Decolonising Data Science

Engineering and design encompasses several disciplines across which we use ingenuity to devise machines and shape other immaterial systems and structures relevant to society. With advances in computational infrastructures, data science has advanced, and in part replaced, several processes of engineering. Every education program in a technical university now incorporates some form of data literacy in their teaching to address disciplinary challenges. But the challenges of our time are not disciplinary: Climate change, inequalities, ecological damage, food scarcity are deeply interconnected and can be traced back to capital and colonial means of extraction that have shaped our livelihoods for over centuries.

To deal with the complexity of challenges, methods in data science are taught linearly as a process of collection, transformation, visualisation, and interpretation. Education material is dominated by western perspectives and largely developed by able-bodied cis-gendered men.

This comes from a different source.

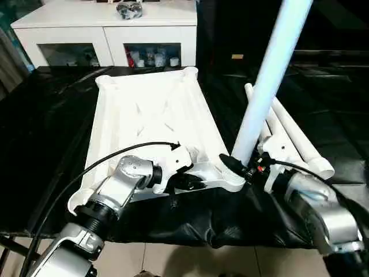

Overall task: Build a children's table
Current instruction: Insert table leg to table base

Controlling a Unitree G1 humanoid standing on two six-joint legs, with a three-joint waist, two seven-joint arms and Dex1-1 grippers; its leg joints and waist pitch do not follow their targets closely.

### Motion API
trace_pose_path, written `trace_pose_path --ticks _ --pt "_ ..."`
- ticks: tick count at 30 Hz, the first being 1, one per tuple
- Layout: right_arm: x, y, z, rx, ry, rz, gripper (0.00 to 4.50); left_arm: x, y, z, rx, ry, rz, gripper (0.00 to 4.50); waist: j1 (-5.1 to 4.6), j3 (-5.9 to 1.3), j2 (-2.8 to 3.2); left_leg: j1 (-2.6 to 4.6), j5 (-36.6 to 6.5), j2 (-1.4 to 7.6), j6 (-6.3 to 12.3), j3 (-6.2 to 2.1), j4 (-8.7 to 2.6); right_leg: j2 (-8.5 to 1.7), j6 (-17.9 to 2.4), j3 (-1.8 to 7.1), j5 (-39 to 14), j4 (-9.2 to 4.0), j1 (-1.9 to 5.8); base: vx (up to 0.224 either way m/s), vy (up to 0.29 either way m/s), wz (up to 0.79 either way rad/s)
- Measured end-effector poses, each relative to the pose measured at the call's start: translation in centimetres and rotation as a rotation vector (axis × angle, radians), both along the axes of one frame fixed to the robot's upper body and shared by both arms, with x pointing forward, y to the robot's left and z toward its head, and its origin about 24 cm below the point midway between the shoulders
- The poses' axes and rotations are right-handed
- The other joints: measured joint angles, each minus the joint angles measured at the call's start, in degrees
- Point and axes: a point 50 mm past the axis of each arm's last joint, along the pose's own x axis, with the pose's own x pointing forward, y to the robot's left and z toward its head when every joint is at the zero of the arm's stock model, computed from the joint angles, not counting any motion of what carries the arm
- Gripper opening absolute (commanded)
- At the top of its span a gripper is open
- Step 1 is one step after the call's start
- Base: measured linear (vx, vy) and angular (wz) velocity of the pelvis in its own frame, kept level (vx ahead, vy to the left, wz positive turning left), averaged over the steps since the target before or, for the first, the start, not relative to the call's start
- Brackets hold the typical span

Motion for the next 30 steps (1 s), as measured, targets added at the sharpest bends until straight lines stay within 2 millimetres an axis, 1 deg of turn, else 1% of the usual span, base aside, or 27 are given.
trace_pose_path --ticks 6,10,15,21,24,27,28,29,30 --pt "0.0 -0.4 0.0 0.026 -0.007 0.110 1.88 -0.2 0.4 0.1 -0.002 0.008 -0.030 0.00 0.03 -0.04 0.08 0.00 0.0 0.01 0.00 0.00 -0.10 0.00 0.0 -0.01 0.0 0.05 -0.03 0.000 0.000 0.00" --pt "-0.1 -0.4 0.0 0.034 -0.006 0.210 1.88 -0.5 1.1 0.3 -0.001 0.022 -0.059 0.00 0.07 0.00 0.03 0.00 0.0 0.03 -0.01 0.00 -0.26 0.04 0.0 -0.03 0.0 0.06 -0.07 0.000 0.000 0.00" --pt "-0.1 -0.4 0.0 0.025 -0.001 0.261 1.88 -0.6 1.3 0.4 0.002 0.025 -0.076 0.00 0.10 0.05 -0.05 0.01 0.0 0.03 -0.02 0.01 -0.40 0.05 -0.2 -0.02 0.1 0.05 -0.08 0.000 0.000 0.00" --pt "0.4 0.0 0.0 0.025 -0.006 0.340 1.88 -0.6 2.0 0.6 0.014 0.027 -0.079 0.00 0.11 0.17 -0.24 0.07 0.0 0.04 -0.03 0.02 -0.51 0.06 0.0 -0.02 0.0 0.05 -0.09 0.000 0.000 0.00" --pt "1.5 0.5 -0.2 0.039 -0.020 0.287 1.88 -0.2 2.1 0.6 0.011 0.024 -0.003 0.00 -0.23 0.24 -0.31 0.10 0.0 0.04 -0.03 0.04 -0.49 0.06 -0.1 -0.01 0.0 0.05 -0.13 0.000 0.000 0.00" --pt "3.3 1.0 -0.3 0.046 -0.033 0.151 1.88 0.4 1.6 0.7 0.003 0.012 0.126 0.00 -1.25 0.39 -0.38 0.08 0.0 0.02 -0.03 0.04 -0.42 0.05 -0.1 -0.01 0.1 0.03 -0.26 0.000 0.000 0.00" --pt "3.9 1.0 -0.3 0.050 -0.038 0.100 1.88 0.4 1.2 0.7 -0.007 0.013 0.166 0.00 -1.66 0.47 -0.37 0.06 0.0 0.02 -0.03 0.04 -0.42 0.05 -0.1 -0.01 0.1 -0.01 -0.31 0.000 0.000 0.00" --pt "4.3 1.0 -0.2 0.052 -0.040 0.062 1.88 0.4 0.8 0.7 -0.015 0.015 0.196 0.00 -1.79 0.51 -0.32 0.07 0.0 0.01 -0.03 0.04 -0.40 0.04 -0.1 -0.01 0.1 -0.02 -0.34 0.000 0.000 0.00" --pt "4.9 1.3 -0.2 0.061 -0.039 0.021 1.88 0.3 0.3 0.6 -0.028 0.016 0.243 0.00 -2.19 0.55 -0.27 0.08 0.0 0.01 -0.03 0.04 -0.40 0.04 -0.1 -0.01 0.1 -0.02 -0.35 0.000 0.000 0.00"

Coloured by personal experiences, heuristics and biases that are impossible to overcome (Delbosc, 2022; Takacs, 2003), curriculums have centred singular thinking in how we collect data (APIs, sensors, microtask), clean data (normalisation, outlier detection), map data (proprietary, algorithmic, without communities), model (over or underrepresentation), interpret and evaluate (power asymmetries, algorithmic decision making, utilitarian goals), and share or cite evidence (inaccessible journals).

Open Educational Resources (OERs) in data science are a bit of a misnomer. Despite being free to own, share and modify, these materials reinforce existing systems and structures of power. More broadly, a lecture or tutorial only exemplifies data sources and maps from the US, UK, or European countries, and very rarely illustrates alternative means. In education material where readings are part of the course to promote critical thinking, the material shared is primarily by white older male scientists. Through such dominant forms of pedagogy and western perspectives, any efforts in open education are not fully open. Instead, there remains no space for alternate social realities, lived experiences, datasets, methodologies, map-building practices, and frameworks (Franklin et al., 2022).

The consequences of teaching in this manner are wild. Those who present and those who are represented get to shape futures for themselves (educated, urban, young adults), while the rest of the identities and issues are shifted to the margins of society (e.g. a future with autonomous car fleets disregard rural, non-tech savvy people with multiple children (Delbosc, 2022)). Vulnerable communities are unable to conduct or participate in any data-based analysis, let alone be represented in the evidence that is generated or influence the decisions based on such “evidence”. For example, Dr AE Boyd highlights how the #metoo analysis sidelined experiences of those who do not identify as cis-gendered white women (Boyd, 2021). Knowingly or naively, practicing and teaching such linear and purportedly open methodologies effectively erases everyone that does not confirm with the status-quo and harms communities in the process.

When data science is taught at scale in universities, a complex dynamic emerges. The political economy of education and labour, shaped and delivered by universities globally, has laid out a production line of linear and siloed thinking. Data science graduates now work in all industries. Combined with powerful map-based visualisations, BigTech especially uses these methodologies to control narratives. Many organisations employ mapwashing techniques, where disingenuous uses of maps undermine participatory planning processes (Mattern, 2020). The epistemologies are not only colonial in the content but also in logistics of operations. Universities continue to maintain merit-based examinations, completely neglecting the role of a person’s vulnerability or positionality and how those conditions impact their capability to learn. When colonial forms of education are combined with nationally funded Artificial Intelligence programs of research, it normalises data extraction and unequal forms of participation in analysis, labour, and society, further perpetuating damages to vulnerable communities.

Goal
Our goal is to decolonise data science education, and subsequently support communities in developing a truly open perspective in building data-based knowledge and communities.

Method
Because of our inherent research interests in understanding inequalities in urban spaces, we came across the framework of intersectional methodologies. Using this framework, albeit without any relevant training and systematic processes, we designed a course in data science education at the master’s level. The course is called Introduction to Geographic Data Science and is an OER in development (https://cusp.tbm.tudelft.nl/courses/epa1316/). Through reflexive thinking, we improved our practice of teaching data science methodologies, highlighting several different aspects of intersectionality to the student body. The course teaches the linear process of data science differently, by carefully breaking it into an iterative and cyclic process, where students are encouraged to go back and forth. They are urged to engage with each step of the process critically and with agency in seeing themselves as sources of knowledge. In doing so, we realised that our course started to decolonise education practices.

However, decolonising geographic data science education requires a recentring of geographical knowledge from other parts of the world, especially the non-western and indigenous communities. Further, it is imperative to include these communities actively in mapping social issues, and in the very least, highlighting how data can be produced outside of BigTech practices of extraction. In this project, we aim to formalise our learning processes, design a framework for decolonising data science education, and implement a continually decolonising process of developing quantitative teaching methods.

This project is a CUSP initiative (Trivik Verma and Juliana Gonçalves), funded by the Open Science Programme at TU Delft.